> What is needed
Using the entries that follow, state how many lines contain the word "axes". The response is that number and nothing more.
--- START ---
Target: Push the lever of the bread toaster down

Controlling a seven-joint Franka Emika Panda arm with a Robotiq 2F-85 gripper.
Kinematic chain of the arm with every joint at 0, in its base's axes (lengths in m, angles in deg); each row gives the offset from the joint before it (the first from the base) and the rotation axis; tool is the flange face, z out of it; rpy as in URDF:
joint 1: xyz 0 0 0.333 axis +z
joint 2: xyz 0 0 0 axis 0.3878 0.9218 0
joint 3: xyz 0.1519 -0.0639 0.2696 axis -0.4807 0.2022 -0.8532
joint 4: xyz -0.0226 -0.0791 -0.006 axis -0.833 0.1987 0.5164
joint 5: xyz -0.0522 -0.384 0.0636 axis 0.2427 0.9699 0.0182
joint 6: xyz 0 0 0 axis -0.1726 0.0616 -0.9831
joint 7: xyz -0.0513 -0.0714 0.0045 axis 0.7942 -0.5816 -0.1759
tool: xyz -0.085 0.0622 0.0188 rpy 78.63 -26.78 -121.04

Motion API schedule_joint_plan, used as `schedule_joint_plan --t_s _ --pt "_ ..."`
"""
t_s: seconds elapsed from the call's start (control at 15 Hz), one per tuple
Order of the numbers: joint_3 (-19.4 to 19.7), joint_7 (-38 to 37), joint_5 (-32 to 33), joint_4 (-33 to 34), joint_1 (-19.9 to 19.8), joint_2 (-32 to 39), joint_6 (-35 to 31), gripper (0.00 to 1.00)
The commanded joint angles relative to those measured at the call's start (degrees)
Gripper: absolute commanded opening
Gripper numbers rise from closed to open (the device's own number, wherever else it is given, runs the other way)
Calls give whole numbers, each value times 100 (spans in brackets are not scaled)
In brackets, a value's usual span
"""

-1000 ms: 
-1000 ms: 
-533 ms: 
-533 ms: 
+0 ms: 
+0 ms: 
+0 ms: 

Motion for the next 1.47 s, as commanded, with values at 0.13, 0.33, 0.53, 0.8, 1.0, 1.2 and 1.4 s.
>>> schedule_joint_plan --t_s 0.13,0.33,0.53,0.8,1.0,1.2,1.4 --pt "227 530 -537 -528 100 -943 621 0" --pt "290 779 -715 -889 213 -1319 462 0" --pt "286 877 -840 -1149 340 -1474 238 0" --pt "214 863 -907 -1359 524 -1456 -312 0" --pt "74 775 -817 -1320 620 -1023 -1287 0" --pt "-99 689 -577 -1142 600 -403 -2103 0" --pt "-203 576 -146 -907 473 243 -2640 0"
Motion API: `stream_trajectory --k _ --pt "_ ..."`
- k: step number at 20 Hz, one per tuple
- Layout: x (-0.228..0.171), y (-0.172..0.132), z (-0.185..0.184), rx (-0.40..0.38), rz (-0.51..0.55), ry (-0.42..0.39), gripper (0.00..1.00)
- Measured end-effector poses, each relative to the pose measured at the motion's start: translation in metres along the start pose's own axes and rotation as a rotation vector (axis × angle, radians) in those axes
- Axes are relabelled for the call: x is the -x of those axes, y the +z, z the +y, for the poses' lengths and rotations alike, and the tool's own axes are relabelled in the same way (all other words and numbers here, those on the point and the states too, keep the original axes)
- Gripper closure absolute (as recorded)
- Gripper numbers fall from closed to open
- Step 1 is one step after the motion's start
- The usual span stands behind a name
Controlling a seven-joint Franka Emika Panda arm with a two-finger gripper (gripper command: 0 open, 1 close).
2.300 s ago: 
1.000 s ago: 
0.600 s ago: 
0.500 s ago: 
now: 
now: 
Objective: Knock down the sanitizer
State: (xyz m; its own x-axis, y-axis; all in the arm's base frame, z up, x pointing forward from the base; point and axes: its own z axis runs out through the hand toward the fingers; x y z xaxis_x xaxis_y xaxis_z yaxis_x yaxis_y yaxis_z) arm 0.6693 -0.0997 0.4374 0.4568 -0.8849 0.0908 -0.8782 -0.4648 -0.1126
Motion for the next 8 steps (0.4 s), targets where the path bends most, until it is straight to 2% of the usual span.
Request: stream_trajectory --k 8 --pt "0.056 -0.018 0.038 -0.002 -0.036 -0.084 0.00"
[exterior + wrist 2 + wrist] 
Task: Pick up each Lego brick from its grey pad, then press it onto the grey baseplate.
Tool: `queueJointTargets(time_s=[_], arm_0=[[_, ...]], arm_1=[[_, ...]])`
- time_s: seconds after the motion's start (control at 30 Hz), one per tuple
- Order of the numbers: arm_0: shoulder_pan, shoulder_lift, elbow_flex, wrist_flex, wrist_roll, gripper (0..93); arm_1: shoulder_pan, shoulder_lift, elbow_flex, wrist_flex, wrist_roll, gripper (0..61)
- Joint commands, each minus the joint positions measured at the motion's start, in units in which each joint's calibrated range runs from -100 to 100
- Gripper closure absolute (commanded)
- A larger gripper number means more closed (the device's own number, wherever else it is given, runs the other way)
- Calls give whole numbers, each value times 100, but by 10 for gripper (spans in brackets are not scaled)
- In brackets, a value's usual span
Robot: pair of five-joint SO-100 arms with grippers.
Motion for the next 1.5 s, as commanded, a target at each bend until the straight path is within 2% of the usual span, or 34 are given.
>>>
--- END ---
> Result
4